• _Data records_:
══════

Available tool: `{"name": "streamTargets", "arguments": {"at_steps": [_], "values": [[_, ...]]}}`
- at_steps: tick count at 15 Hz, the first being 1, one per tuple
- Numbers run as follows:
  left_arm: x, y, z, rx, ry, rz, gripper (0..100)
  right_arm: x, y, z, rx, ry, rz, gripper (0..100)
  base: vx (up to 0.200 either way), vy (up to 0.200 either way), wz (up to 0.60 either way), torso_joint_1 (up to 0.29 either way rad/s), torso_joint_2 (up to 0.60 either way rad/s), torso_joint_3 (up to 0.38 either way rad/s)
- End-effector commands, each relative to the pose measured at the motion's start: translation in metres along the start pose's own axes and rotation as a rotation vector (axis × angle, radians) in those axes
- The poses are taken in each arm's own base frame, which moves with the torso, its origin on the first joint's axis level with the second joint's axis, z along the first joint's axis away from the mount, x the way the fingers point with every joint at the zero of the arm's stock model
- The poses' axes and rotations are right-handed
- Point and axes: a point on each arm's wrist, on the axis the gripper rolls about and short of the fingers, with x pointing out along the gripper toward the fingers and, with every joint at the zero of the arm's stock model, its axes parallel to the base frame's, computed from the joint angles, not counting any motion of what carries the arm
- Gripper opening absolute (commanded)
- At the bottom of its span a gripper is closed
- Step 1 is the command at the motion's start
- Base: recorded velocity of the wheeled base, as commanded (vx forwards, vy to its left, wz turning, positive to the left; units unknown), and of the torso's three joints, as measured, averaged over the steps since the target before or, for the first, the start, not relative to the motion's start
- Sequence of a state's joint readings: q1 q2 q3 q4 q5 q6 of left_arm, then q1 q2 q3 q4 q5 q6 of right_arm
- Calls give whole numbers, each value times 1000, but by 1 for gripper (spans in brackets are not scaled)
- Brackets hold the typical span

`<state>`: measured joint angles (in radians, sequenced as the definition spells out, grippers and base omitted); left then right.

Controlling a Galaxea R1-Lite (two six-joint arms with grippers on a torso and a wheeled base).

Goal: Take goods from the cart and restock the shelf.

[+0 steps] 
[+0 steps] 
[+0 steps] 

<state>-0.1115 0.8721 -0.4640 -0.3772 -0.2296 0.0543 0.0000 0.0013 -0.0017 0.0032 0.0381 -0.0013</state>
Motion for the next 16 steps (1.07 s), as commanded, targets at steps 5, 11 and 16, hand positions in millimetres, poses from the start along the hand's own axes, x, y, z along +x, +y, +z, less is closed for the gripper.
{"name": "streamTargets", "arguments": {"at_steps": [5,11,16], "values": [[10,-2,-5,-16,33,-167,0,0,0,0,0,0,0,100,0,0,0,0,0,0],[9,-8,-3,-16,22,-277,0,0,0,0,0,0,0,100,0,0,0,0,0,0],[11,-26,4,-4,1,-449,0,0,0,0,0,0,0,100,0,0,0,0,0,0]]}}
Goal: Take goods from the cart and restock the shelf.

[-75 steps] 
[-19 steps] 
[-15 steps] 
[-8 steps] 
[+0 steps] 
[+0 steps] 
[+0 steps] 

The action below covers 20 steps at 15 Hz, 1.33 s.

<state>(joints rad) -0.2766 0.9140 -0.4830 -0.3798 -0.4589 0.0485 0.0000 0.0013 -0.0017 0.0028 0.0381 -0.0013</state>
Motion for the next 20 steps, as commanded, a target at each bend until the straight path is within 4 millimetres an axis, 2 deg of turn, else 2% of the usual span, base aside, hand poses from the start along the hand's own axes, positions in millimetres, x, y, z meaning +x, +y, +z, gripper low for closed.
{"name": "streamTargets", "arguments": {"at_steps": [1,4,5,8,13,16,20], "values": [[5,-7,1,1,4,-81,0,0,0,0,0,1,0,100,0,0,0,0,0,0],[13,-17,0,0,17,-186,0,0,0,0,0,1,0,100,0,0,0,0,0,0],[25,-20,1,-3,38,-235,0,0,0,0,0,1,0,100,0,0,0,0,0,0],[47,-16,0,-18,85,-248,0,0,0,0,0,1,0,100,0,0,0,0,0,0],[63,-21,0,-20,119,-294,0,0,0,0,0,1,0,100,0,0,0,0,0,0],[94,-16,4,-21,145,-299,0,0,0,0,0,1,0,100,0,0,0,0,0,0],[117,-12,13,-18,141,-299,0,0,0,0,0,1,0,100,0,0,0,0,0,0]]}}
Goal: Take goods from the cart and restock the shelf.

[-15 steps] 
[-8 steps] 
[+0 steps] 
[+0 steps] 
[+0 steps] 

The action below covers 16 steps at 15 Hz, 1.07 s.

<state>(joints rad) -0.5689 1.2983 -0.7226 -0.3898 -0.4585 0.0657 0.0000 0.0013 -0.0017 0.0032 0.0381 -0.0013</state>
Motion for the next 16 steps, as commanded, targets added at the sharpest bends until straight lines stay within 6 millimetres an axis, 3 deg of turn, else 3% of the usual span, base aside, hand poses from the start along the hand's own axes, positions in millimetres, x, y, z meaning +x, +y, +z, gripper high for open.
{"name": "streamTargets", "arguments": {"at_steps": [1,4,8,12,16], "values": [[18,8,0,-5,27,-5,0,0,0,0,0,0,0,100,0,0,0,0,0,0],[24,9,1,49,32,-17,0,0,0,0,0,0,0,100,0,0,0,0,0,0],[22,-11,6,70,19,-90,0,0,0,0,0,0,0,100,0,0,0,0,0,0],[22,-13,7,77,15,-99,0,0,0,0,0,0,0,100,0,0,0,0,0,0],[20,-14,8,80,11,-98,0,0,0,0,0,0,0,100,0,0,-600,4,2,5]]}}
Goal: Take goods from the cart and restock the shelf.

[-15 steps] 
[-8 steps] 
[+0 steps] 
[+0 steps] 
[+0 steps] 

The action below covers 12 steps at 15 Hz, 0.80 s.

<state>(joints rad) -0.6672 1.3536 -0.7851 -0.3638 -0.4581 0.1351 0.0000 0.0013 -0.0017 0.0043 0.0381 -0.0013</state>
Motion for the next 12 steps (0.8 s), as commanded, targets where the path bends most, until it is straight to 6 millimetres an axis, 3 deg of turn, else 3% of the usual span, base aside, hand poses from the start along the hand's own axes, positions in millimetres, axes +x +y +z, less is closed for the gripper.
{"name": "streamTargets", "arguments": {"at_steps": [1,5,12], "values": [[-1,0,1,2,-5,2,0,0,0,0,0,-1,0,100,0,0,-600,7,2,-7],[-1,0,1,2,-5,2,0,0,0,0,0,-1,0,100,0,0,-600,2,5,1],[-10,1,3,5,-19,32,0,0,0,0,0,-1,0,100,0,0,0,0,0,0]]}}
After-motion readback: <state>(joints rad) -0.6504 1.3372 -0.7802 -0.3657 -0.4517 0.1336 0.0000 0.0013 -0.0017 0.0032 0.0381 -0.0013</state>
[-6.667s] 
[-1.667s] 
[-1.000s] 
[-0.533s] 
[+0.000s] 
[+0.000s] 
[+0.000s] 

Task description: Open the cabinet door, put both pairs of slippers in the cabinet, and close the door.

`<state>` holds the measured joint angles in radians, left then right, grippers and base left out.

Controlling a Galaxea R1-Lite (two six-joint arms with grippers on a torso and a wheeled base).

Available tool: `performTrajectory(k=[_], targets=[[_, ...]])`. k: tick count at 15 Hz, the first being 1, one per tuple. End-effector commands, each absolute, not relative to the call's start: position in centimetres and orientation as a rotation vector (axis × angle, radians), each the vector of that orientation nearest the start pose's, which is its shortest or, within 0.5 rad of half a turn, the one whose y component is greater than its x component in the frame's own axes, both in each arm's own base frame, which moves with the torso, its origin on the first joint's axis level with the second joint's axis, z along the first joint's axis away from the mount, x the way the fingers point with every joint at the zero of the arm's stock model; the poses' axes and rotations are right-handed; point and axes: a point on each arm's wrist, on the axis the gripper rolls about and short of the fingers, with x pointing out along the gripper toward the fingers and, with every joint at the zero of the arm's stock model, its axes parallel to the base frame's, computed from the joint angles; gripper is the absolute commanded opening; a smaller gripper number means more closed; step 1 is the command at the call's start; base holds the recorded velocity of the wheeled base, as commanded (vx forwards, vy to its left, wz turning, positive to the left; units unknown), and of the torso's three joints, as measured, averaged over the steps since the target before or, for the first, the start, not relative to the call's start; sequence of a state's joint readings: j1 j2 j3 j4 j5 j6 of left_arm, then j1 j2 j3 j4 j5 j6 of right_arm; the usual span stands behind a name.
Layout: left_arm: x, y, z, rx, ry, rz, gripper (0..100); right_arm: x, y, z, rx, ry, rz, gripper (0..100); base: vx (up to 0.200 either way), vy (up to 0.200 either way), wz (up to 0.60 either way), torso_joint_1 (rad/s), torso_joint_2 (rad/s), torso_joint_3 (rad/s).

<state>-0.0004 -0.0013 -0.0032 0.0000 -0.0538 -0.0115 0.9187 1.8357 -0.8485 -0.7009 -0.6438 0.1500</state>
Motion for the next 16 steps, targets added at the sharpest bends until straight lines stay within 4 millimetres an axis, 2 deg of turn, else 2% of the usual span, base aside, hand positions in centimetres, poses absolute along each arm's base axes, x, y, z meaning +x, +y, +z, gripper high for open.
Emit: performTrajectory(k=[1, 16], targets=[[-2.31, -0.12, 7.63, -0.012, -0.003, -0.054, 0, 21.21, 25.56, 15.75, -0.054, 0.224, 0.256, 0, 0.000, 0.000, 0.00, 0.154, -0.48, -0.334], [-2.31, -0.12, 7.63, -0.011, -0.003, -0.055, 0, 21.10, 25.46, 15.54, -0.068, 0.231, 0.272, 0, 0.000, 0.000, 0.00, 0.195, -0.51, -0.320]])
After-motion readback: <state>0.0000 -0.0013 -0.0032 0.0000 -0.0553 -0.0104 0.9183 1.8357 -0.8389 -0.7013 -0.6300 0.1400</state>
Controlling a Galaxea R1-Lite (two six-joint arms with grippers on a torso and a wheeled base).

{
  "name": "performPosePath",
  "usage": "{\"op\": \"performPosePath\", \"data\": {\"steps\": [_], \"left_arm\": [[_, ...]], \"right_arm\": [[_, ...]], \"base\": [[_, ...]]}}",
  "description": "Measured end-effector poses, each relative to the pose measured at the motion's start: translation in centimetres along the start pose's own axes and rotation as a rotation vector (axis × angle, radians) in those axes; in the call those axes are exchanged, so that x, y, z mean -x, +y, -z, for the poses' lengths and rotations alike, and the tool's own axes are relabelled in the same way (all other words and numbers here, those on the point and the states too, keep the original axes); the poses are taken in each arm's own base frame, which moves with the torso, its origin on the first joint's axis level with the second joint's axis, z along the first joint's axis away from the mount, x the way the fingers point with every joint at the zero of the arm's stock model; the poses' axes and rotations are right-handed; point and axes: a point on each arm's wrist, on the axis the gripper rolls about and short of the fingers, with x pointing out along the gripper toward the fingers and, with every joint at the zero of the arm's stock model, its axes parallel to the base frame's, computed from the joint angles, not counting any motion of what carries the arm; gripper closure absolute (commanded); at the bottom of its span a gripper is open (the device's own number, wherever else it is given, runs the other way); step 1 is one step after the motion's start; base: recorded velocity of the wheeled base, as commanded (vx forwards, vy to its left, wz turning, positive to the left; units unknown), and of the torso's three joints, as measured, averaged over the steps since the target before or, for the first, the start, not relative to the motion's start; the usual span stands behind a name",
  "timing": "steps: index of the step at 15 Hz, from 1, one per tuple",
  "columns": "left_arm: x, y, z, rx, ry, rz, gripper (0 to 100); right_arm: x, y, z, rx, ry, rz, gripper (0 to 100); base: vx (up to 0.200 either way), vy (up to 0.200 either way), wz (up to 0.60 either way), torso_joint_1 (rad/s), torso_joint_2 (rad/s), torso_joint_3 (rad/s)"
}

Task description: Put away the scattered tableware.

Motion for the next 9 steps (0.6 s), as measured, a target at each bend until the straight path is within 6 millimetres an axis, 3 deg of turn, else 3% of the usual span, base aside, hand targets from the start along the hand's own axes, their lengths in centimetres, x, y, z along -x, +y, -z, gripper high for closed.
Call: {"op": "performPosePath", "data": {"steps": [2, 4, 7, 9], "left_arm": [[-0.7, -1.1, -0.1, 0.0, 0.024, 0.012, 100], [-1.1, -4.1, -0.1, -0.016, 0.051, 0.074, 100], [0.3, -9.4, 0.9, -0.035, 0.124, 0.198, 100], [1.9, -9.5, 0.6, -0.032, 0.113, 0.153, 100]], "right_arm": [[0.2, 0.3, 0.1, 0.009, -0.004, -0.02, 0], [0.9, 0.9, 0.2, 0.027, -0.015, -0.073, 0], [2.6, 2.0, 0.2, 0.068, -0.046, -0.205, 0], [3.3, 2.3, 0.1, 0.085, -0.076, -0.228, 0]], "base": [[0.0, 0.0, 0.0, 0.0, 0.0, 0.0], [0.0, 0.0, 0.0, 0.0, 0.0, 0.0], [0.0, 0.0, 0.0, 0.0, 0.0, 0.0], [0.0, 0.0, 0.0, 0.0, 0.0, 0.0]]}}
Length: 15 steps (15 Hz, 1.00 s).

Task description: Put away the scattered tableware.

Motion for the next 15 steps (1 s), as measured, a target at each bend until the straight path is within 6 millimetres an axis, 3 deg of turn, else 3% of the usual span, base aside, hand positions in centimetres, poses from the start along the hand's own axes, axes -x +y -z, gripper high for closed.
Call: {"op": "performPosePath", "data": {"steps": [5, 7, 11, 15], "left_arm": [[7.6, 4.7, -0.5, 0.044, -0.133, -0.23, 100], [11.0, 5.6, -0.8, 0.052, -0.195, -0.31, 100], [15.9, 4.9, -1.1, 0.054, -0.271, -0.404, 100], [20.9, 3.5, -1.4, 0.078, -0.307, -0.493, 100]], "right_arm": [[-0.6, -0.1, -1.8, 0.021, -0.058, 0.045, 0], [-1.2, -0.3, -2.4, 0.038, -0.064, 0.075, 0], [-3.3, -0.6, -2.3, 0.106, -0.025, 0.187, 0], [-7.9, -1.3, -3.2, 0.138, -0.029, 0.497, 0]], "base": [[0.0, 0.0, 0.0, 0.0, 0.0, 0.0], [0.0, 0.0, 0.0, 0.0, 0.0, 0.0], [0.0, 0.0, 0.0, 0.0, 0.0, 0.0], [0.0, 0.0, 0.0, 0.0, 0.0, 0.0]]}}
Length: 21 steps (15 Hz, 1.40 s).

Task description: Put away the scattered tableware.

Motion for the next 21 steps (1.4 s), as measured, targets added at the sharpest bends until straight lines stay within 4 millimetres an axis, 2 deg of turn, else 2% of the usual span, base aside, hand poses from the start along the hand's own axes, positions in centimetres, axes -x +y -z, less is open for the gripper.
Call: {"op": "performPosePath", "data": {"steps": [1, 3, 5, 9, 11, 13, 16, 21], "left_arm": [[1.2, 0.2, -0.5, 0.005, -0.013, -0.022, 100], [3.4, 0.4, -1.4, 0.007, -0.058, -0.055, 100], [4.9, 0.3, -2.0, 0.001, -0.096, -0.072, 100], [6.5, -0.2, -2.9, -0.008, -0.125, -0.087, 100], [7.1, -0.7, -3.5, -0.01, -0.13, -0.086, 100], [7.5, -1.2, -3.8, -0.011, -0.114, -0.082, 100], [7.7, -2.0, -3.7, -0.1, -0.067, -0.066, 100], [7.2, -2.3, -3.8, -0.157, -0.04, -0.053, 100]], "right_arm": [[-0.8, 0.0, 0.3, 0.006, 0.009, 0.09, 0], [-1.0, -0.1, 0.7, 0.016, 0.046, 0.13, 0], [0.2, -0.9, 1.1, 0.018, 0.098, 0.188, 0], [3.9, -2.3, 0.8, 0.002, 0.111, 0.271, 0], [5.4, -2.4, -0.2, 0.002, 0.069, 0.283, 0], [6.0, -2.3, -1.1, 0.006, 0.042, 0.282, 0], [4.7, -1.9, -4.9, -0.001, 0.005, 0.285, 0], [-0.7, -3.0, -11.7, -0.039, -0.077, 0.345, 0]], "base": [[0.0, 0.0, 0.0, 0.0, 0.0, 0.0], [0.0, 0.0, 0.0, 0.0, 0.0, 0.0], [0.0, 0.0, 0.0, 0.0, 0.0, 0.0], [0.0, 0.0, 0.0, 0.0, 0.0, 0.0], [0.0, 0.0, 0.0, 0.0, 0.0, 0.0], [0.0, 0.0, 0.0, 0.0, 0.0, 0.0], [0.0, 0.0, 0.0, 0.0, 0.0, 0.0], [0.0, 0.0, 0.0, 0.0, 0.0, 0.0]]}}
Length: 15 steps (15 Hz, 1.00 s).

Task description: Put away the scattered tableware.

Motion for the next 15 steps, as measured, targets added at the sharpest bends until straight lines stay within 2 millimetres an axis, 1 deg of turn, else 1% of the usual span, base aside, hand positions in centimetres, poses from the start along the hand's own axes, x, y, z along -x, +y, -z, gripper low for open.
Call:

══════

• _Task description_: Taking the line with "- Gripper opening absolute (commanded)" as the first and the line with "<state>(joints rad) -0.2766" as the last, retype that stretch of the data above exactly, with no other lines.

• _Reply to the task_:
- Gripper opening absolute (commanded)
- At the bottom of its span a gripper is closed
- Step 1 is the command at the motion's start
- Base: recorded velocity of the wheeled base, as commanded (vx forwards, vy to its left, wz turning, positive to the left; units unknown), and of the torso's three joints, as measured, averaged over the steps since the target before or, for the first, the start, not relative to the motion's start
- Sequence of a state's joint readings: q1 q2 q3 q4 q5 q6 of left_arm, then q1 q2 q3 q4 q5 q6 of right_arm
- Calls give whole numbers, each value times 1000, but by 1 for gripper (spans in brackets are not scaled)
- Brackets hold the typical span

`<state>`: measured joint angles (in radians, sequenced as the definition spells out, grippers and base omitted); left then right.

Controlling a Galaxea R1-Lite (two six-joint arms with grippers on a torso and a wheeled base).

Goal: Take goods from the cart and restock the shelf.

[+0 steps] 
[+0 steps] 
[+0 steps] 

<state>-0.1115 0.8721 -0.4640 -0.3772 -0.2296 0.0543 0.0000 0.0013 -0.0017 0.0032 0.0381 -0.0013</state>
Motion for the next 16 steps (1.07 s), as commanded, targets at steps 5, 11 and 16, hand positions in millimetres, poses from the start along the hand's own axes, x, y, z along +x, +y, +z, less is closed for the gripper.
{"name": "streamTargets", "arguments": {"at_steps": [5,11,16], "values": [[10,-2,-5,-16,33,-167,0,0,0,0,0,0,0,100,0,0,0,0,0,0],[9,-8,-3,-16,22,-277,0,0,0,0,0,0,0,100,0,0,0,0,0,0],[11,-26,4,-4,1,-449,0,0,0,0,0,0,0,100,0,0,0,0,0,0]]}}
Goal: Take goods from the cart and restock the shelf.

[-75 steps] 
[-19 steps] 
[-15 steps] 
[-8 steps] 
[+0 steps] 
[+0 steps] 
[+0 steps] 

The action below covers 20 steps at 15 Hz, 1.33 s.

<state>(joints rad) -0.2766 0.9140 -0.4830 -0.3798 -0.4589 0.0485 0.0000 0.0013 -0.0017 0.0028 0.0381 -0.0013</state>

The exercise requires no further work.